Copy out each entry precisely; no image belongs in the result.

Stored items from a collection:

--- START ---

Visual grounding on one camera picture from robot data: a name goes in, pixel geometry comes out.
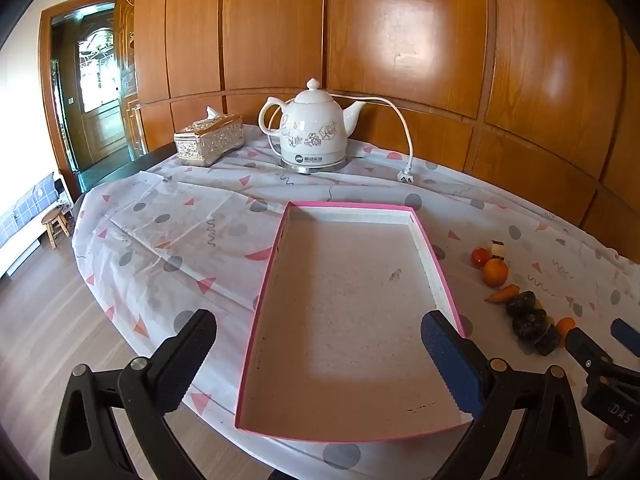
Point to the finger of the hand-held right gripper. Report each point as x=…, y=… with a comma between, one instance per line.
x=582, y=346
x=626, y=332

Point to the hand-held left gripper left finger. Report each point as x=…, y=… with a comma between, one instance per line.
x=185, y=360

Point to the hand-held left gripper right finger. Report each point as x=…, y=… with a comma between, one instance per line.
x=450, y=360

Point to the small orange toy piece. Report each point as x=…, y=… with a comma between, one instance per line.
x=564, y=326

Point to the small orange carrot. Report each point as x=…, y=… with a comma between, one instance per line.
x=502, y=294

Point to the round orange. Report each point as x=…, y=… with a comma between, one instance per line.
x=495, y=273

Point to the red toy tomato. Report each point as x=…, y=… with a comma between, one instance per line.
x=480, y=257

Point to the pink cardboard tray box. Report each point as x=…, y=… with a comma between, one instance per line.
x=340, y=310

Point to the dark brown toy fruit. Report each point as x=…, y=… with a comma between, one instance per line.
x=530, y=325

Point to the toy eggplant slice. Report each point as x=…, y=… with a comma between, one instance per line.
x=496, y=248

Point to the white patterned tablecloth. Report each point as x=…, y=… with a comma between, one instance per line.
x=200, y=230

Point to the small wooden stool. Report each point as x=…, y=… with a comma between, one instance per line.
x=56, y=220

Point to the silver ornate tissue box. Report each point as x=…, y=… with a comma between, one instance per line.
x=210, y=142

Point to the blue checked sofa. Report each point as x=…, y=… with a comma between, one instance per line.
x=20, y=215

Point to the silver kettle base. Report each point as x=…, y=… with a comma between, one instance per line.
x=312, y=167

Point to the white floral ceramic kettle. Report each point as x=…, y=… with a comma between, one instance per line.
x=312, y=125

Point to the wooden glass door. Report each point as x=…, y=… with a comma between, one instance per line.
x=102, y=105

--- END ---

> [Exercise response]
Visual grounding on one camera picture from robot data: a name goes in, pixel geometry comes out.
Point to the finger of the hand-held right gripper. Report each point as x=…, y=… with a comma between, one instance per line.
x=582, y=346
x=626, y=332

Point to the hand-held left gripper left finger. Report each point as x=…, y=… with a comma between, one instance per line.
x=185, y=360

Point to the hand-held left gripper right finger. Report each point as x=…, y=… with a comma between, one instance per line.
x=450, y=360

Point to the small orange toy piece. Report each point as x=…, y=… with a comma between, one instance per line.
x=564, y=326

Point to the small orange carrot. Report each point as x=…, y=… with a comma between, one instance per line.
x=502, y=294

Point to the round orange. Report each point as x=…, y=… with a comma between, one instance per line.
x=495, y=273

Point to the red toy tomato. Report each point as x=…, y=… with a comma between, one instance per line.
x=480, y=257

Point to the pink cardboard tray box. Report each point as x=…, y=… with a comma between, one instance per line.
x=340, y=310

Point to the dark brown toy fruit. Report each point as x=…, y=… with a comma between, one instance per line.
x=530, y=325

Point to the toy eggplant slice. Report each point as x=…, y=… with a comma between, one instance per line.
x=496, y=248

Point to the white patterned tablecloth. Report each point as x=…, y=… with a comma between, one instance per line.
x=200, y=230

Point to the small wooden stool. Report each point as x=…, y=… with a comma between, one instance per line.
x=56, y=220

Point to the silver ornate tissue box. Report each point as x=…, y=… with a comma between, one instance per line.
x=210, y=142

Point to the blue checked sofa. Report each point as x=…, y=… with a comma between, one instance per line.
x=20, y=215

Point to the silver kettle base. Report each point as x=…, y=… with a comma between, one instance per line.
x=312, y=167

Point to the white floral ceramic kettle. Report each point as x=…, y=… with a comma between, one instance per line.
x=312, y=125

Point to the wooden glass door. Report each point as x=…, y=… with a comma between, one instance per line.
x=102, y=105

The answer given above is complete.